Algumas profissões podem causar insônia

Segundo o professor e doutor em psicologia Michael Andrade, o padrão de sono anormal, como a insônia, por exemplo, é comum em trabalhadores que alternam turnos ou trabalham em horários noturnos.

Atendentes de telemarketing, motoristas de transportes públicos, caminhoneiros e profissionais da área de saúde são alguns dos que estão mais propensos a adquirir transtornos do sono. “Essas inversões dos padrões de comportamento em turnos influenciam no processo de sincronização e equilíbrio do organismo”, explicou.

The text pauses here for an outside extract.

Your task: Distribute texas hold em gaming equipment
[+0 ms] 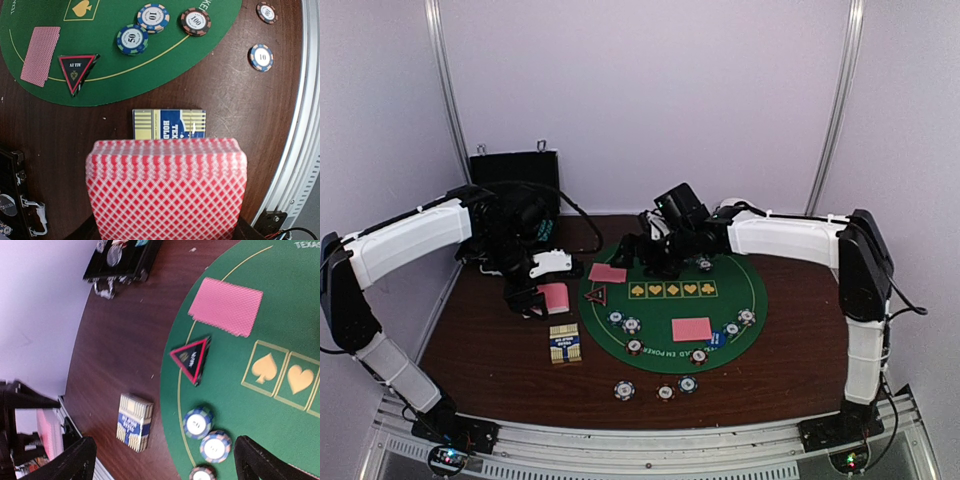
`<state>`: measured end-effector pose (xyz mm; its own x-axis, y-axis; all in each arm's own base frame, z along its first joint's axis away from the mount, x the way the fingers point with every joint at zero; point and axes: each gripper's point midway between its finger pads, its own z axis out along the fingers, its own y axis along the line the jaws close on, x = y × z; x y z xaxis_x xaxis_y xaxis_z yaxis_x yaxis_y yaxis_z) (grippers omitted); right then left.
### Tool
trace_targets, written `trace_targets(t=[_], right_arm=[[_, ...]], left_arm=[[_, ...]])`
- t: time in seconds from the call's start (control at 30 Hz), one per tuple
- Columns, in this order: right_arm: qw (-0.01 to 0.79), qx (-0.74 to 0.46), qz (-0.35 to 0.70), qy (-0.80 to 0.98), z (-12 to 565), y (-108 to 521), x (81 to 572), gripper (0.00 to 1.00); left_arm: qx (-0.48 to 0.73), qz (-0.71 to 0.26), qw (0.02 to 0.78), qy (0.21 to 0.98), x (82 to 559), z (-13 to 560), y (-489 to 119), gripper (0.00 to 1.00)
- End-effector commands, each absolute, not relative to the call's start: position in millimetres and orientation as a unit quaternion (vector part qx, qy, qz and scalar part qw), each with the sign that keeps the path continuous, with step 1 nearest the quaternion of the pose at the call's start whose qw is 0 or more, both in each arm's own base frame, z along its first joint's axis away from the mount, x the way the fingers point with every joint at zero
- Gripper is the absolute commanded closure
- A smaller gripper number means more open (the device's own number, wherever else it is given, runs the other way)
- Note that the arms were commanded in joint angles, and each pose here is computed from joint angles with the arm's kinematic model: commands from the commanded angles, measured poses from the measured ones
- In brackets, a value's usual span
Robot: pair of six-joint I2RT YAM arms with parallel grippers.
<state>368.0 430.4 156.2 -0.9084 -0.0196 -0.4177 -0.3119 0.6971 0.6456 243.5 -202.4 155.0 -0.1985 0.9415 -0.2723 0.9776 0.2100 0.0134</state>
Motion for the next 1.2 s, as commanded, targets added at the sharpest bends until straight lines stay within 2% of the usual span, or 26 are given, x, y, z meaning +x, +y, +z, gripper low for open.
trace_targets(t=[0.0,0.1,0.2,0.4,0.53,0.97,1.17], right_arm=[[0.164,-0.104,0.342,0.919,143,439,300,0.01],[0.149,-0.101,0.365,0.913,144,453,262,0.00],[0.171,-0.083,0.353,0.916,156,445,256,0.01],[0.147,0.001,0.523,0.839,165,455,250,0.00],[0.154,-0.039,0.488,0.858,172,464,250,0.00],[0.115,-0.096,0.558,0.816,188,515,260,0.01],[0.112,-0.109,0.580,0.799,192,526,260,0.06]], left_arm=[[0.619,-0.087,0.144,0.767,246,176,-205,1.00],[0.619,-0.088,0.145,0.767,246,177,-205,1.00],[0.618,-0.088,0.145,0.767,246,177,-205,1.00],[0.618,-0.086,0.141,0.768,245,176,-203,1.00],[0.618,-0.086,0.143,0.768,245,177,-203,1.00],[0.617,-0.087,0.149,0.768,245,181,-204,1.00],[0.616,-0.093,0.149,0.768,245,182,-207,1.00]])
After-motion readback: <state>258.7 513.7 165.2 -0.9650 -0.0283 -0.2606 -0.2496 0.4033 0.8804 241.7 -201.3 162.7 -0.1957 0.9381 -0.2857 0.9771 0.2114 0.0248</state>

Medidas para minimizar a insônia

É possível minimizar os problemas causados pela insônia com a aplicação de algumas medidas comportamentais, conhecidas como higiene primária do sono, tais como:

- Manter um ambiente agradável, com temperatura confortável, totalmente escuro e sem ruídos;

- Usar a cama somente para dormir. Evitar ver TV, comer ou ler na cama;

- Evitar dormir com um relógio próximo, pois este hábito pode gerar aumento da ansiedade e maior queixa de insatisfação com o sono;

- Evitar o uso de estimulantes como cafeína, bebidas energéticas, refrigerantes de cola, chocolate, cigarro e bebidas alcoólicas 4 a 6 horas antes de deitar;

- Realizar atividades físicas regularmente, evitando a prática 3 horas antes do horário de dormir;

- Realizar refeições leves no horário noturno, de preferência no mínimo duas horas antes de dormir;              
                                                                                                                      

- Estabelecer um horário regular para dormir e acordar, mesmo nos dias de folga.